OKLAHOMA CITY — The fate of a former high-ranking state senator is in the hands of a jury. Deliberations began Thursday afternoon in the bribery and extortion trial for former senate leader Mike Morgan.
Prosecutors allege Morgan took more than $400,000 from three companies for his influences on legislation.
Morgan’s attorneys argue the fees were for his legal services.
The day started with both sides giving their closing arguments.
The jury then deliberated for about three hours before going home for the day without reaching a verdict.
Morgan is accused of prospering from his seat in the state senate, allegedly accepting bribes to fight legislation that might’ve harmed several private businesses.
Also on trial, Martin Stringer, a prominent local attorney is accused of conspiring with Morgan and advised one business client to hire Morgan.
In federal court, over the last few weeks, 42 witnesses were called to the stand.

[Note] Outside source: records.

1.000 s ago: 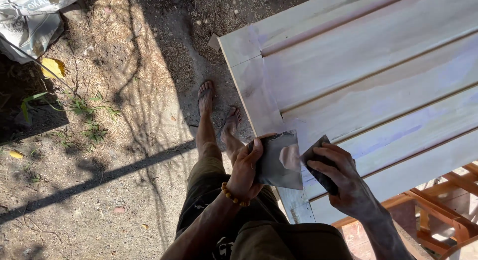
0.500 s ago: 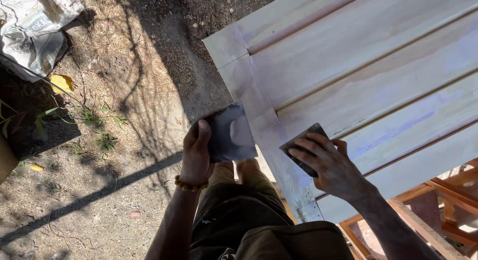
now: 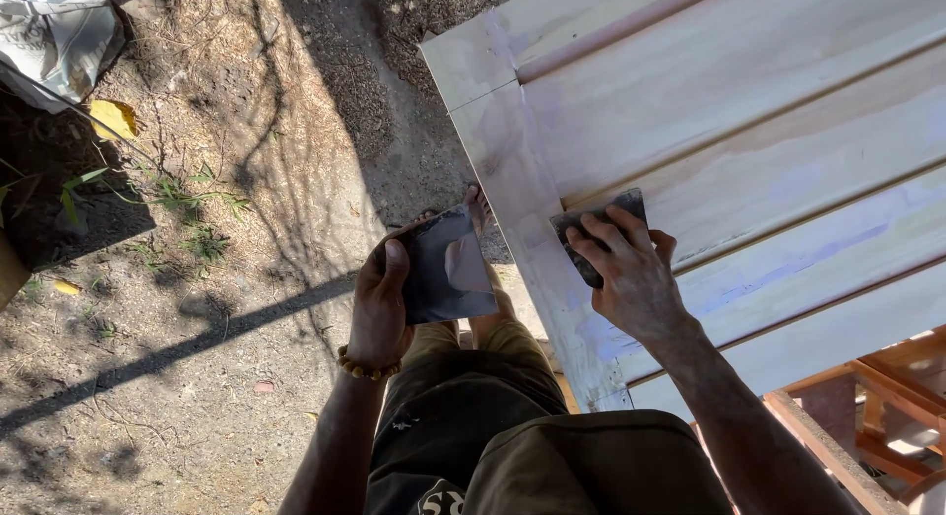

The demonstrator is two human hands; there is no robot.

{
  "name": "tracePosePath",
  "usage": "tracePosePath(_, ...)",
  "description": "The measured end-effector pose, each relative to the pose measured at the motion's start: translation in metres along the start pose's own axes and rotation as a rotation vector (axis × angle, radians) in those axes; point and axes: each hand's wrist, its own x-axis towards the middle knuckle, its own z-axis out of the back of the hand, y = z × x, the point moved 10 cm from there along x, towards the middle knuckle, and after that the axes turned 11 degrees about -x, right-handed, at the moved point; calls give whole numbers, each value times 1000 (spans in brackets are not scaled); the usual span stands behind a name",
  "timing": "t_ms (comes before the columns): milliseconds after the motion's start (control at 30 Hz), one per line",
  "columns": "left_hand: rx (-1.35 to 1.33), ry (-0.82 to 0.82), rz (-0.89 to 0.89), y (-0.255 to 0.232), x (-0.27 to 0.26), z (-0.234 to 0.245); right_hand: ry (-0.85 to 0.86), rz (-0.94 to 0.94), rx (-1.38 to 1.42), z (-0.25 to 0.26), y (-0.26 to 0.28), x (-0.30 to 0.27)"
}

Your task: Applying wood filler or putty to the seams of a wooden furniture panel using a scraper tool.

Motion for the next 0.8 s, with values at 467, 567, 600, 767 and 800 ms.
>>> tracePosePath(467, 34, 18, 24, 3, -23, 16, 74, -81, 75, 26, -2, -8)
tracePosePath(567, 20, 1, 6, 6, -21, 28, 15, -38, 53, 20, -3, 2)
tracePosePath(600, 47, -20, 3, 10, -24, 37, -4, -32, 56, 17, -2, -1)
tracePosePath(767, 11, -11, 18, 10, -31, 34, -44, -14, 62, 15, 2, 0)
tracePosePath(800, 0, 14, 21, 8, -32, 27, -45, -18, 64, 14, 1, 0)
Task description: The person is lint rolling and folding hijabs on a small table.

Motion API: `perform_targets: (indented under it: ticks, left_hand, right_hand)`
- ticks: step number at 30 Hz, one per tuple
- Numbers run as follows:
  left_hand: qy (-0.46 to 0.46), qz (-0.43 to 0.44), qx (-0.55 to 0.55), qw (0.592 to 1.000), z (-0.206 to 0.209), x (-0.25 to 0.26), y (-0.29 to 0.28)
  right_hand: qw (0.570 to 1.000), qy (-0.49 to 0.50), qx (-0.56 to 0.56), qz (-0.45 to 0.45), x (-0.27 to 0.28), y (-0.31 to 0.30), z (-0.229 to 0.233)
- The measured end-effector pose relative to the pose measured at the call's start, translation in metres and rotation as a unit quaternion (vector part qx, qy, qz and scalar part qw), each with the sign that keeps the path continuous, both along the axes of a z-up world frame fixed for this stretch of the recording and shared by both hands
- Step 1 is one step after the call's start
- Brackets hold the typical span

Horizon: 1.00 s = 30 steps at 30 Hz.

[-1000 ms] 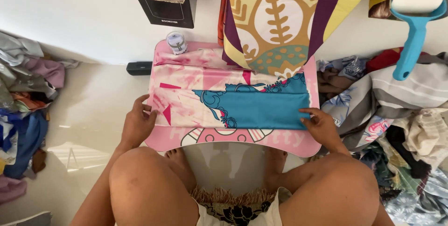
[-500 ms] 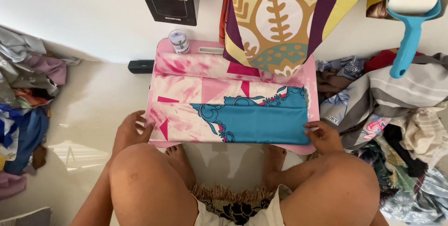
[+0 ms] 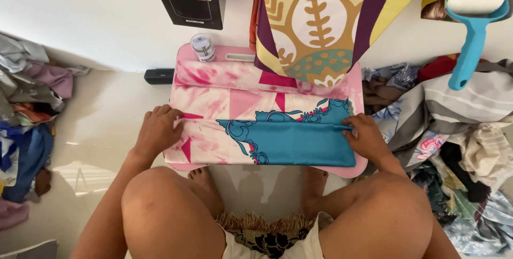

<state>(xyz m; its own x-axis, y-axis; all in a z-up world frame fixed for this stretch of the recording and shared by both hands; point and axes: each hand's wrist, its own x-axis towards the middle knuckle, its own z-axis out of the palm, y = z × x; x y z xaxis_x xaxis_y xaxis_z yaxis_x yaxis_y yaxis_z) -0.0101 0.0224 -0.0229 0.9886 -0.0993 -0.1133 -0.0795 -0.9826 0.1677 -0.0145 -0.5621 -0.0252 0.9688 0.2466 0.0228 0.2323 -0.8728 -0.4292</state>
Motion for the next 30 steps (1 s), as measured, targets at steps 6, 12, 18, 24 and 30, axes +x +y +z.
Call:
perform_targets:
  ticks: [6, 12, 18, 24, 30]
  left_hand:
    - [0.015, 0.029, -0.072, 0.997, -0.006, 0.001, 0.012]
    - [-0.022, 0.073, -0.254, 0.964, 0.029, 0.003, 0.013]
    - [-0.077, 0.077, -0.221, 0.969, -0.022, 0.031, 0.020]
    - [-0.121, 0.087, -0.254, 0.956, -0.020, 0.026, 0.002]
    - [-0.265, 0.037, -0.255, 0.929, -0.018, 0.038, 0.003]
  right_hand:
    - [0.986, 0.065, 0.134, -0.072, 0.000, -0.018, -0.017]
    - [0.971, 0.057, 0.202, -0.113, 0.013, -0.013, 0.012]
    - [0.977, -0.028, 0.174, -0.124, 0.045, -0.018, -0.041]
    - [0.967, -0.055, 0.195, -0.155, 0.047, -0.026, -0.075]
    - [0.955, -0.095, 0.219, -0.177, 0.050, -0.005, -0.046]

“It’s always complicated when you have multiple defendants and multiple counts,” attorney Jacqui Ford said.
Attorney Ford isn’t connected to the case but says lengthy trials like this one always make it challenging for juries to reach a quick verdict.
“Testimony went on for several days. We’re two weeks in and like I said, with two defendants and several counts, they still have to come to a unanimous conclusion,” Ford said.
The biggest challenge for the jury, the defense pointed out there’s no smoking gun proving Morgan took any specific legislative action to achieve a specific paid result.
Throughout the trial Morgan remained in good spirits.
The defense for both Morgan and Stringer said the state’s case is based on innuendo and speculation not facts.